Shilling made his debut as Marullo in Rigoletto at Sadler's Wells Theatre in 1945, then Schaunard (La Boheme) and Dr Caius in Sir John in Love. Leaving the College in 1948, his first professional engagement was in the play This Way to the Tomb by Ronald Duncan with incidental music by Britten, the songs performed by Shilling. He followed this with several years touring the UK and abroad with a small company ‘Intimate Opera’, also producing their piano-accompanied repertoire. He learnt most of the craft of opera singing through Intimate Opera, and later said "There was nothing like it for teaching you the groundwork of craft", adding, "with no chorus or orchestral support a tremendous responsibility falls on the three singers, and you learn your craft in double-quick time".

In 1959 he joined Sadler's Wells Opera for an operetta season where he appeared as Colonel Frank in Die Fledermaus alternating with Frederick Sharp, with Vilém Tauský conducting; on tour he also played Frosch. The following year saw his first Jupiter in Orpheus in the Underworld notching up 150 performances in two years with 121 more in Australia in 1962. He sang many comic and dramatic roles, from Jupiter in Orpheus in the Underworld (notching up 150 performances in two years, with 121 more in Australia in 1962),) to Rostov in the British stage premiere of War and Peace in 1972. He created roles in Our Man in Havana (Hawthorne, 1963), The Violins of Saint-Jacques (1966), A Penny for a Song (1967), The Story of Vasco (1974) and Clarissa (1990). He appeared at the Proms in 1975 (Frank in Die Fledermaus) and 1976 (Colonel Calverley in Patience), and took part in the complete BBC broadcast of Havergal Brian's The Tigers in 1983. Shilling took the role of the lawyer Kolenaty in The Makropoulos Case from its first British performance in 1964 for 25 years.

After taking part in the SWO Iolanthe when Gilbert and Sullivan works came out of copyright he sang all that repertoire (apart from Princess Ida): on stage (including guest appearances in Dallas), on the radio, and on television (the Learned Judge in Trial by Jury). He appeared in a BBC studio recording of Offenbach's Un mari à la porte in 1971, and also in 1976 the musical Liza of Lambeth at the Shaftesbury Theatre.

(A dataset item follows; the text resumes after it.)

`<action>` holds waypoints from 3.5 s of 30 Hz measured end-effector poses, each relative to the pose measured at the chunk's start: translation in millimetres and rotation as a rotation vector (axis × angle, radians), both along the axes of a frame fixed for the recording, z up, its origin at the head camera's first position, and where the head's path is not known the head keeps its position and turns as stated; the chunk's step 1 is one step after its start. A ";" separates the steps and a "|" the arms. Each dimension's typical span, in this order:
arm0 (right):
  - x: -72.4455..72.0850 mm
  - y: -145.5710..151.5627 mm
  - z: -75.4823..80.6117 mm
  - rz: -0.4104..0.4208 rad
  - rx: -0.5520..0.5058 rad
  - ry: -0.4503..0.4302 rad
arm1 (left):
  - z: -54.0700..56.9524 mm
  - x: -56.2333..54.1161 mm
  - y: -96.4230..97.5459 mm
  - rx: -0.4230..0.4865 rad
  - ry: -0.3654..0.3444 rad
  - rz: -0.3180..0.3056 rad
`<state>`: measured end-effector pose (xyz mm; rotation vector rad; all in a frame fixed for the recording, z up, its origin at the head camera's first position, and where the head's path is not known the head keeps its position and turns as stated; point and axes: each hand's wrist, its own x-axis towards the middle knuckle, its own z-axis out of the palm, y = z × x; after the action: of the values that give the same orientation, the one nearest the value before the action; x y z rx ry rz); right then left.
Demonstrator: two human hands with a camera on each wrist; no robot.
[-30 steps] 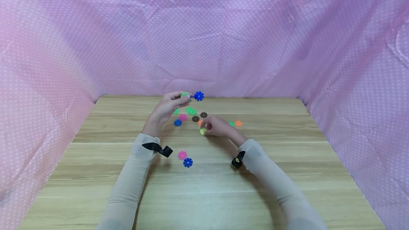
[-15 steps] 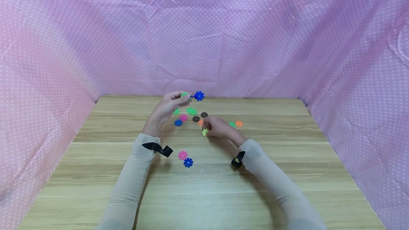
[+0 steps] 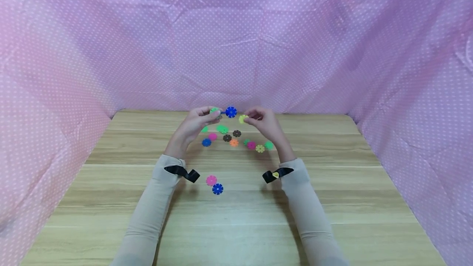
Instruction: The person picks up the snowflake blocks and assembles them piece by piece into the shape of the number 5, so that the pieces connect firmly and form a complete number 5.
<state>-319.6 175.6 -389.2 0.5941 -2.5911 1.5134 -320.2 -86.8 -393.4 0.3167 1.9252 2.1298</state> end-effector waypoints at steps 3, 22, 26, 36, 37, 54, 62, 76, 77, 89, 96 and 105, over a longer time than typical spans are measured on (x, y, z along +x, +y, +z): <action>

He retired at the end of the 1993–94 season with Benoit and Alcindoro in La Boheme at the Coliseum after almost 50 years on the stage. Grove noted Shilling's impeccable diction and mastery of stagecraft. Later in his career he took lecture recitals of opera with his wife around Essex and taught at his alma mater, the Royal College of Music. He was the castaway on Desert Island Discs in 1981 where his choices ranged from Billy Williams, through Verdi and Strauss to Bach's St Matthew Passion and Schubert's String Quintet, with the favourite 'Deh vieni non tardar' from The Marriage of Figaro by Mozart. His chosen book was the Albatross Book of Living Verse compiled by Louis Untermeyer (published by William Collins).

==Recordings and television==
Shilling took part in recordings of Béatrice et Bénédict (Somarone), La Vie parisienne (Gondremarck), Orpheus in the Underworld (Jupiter), Irmelin (the Old Knight), The Tigers (Regimental Sergeant Major), Nelson (Lord Minto) and Iolanthe (Lord Chancellor). He was the narrator in the Supraphon recording of Peter and the Wolf with the Czech Philharmonic Orchestra conducted by Karel Ančerl. He also appeared in several Gilbert and Sullivan productions on radio and television.

Appearances on BBC television included The Telephone (Ben) by Menotti in 1951, Three's Company (Mr Three) and Christmas Story (Tiger Tim) both by Antony Hopkins in 1954, The Barber of Seville (Figaro) by Rossini for Children's Television in 1956, The Two Shy People (Victor) by Rota in 1961, Iolanthe (Lord Chancellor) by Sullivan in 1964, Die Fledermaus (Colonel Frank) by Strauss in 1966 and 1971, The Count of Luxembourg (Grand Duke Basil) by Lehar in 1967, an Omnibus programme about a Victorian musical evening at home (1970), The Visitation (Held) by Schuller in 1971, and The Merry Widow (Baron Zeta) in 1980. For ITV he appeared in Trial by Jury (Judge) in 1974.